Allowing Ladele to excuse herself from performing a marriage for some people on the basis of their sexual orientation is still surprise discrimination. In order to protect the belief liberty of one registrar, we are potentially exposing dozens (hundreds?) of couples to that kind of discrimination.

In the second case, in Ladele’s own words, she was forced to choose between her religion and her job. But there’s a problem here: she performs civil marriages. Presumably, her job might require her to marry differently religious couples, while her religion might approve of unions that exist only between two Christians. Also, her job might require her to marry a young man and his pregnant girlfriend, when her religion explicitly disapproves of such sexual conduct. Was Ladele performing spontaneous surveys of the religious beliefs of all the couples she married? Did she ensure that they were not engaging in sinful sexual practices prior to their wedding? Allowing equal access in a meaningful sense implies that Ladele would not be permitted to decline to marry any couple, same sex or otherwise. She was practicing discrimination under the guise of her religion, and that isn’t permitted under the law, her religious objection notwithstanding. Anti-discrimination laws do not favor one religion over another, and as such do not violate the anti-establishment clause of the first amendment. Rather, it’s not her objection so much as her discriminatory practices that were the issue.

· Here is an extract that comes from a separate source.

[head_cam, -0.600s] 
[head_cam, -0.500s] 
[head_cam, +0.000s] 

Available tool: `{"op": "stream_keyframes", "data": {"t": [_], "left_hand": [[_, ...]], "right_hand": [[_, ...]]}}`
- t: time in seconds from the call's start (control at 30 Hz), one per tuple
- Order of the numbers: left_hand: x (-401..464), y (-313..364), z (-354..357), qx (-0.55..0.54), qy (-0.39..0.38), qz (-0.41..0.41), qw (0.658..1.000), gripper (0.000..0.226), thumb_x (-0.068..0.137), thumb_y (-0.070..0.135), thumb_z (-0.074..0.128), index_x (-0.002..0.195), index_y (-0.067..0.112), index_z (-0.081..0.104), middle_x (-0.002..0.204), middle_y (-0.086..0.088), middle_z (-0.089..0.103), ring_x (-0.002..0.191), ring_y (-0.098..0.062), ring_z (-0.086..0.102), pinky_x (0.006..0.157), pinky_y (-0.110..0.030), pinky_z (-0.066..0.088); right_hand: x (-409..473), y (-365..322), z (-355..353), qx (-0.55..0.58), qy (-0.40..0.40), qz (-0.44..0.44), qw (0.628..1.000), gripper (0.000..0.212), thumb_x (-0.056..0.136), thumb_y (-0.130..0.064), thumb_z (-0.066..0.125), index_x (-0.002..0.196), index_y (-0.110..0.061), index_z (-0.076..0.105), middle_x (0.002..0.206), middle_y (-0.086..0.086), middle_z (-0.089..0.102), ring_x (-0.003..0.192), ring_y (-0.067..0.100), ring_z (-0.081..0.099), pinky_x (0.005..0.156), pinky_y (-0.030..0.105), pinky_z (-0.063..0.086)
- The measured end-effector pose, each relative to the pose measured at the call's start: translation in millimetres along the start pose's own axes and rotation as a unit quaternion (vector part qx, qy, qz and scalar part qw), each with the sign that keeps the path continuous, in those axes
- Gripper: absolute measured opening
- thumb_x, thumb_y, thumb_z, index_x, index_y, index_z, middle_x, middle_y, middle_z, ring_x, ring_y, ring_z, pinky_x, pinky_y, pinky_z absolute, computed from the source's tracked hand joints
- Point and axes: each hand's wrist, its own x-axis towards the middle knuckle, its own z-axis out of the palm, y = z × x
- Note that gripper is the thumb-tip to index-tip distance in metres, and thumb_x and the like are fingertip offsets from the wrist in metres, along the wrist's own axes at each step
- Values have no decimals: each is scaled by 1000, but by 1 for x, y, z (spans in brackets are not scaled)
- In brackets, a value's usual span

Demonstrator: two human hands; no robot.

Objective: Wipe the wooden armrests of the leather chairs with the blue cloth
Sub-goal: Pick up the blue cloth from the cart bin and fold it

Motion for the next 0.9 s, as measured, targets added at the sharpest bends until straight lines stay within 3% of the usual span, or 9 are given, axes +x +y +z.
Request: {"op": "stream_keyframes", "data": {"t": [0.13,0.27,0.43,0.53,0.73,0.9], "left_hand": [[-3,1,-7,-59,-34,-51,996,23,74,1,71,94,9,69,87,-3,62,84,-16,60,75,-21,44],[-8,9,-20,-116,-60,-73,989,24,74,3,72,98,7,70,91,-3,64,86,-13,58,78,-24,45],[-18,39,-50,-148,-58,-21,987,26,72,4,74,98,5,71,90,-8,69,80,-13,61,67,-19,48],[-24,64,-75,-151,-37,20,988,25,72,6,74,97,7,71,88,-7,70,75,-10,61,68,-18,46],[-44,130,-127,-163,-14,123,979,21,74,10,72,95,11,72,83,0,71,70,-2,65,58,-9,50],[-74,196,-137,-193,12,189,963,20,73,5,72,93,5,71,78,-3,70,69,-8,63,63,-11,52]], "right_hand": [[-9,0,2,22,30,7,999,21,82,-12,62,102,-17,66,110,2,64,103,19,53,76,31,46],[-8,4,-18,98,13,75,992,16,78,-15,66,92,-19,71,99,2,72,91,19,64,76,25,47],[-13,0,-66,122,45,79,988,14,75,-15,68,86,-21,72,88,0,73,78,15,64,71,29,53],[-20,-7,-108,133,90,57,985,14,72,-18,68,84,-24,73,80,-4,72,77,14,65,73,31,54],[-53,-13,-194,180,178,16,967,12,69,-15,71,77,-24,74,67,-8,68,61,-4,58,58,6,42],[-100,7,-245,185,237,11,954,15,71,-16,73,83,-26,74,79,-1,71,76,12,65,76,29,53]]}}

I have few problems with Ladele’s claim that homosexuality conflicts with her religious beliefs. What I really have a problem with is the sickening application of the double standard, this bullshit of privileging homosexuality as the chief of all sins. A few weeks ago, I peeled the Christian fish decal off of my car (it’s been there for more than 10 years) because I no longer want to be associated with people who act and behave as though they have any place to impose their moral beliefs on others, as though they’re better than anyone else just because they’re straight.

While it appears that I’m imposing my moral beliefs on Ladele, I would disagree– I’m not keeping her from believing anything, though I am in support of regulating her conduct as it benefits a larger group of citizens. I would also argue that if it were my job, I wouldn’t decline to perform her marriage just because she’s a bigot. Civil marriage has evolved into a morally neutral institution, entirely separate from our religious notions that happen to have the same name.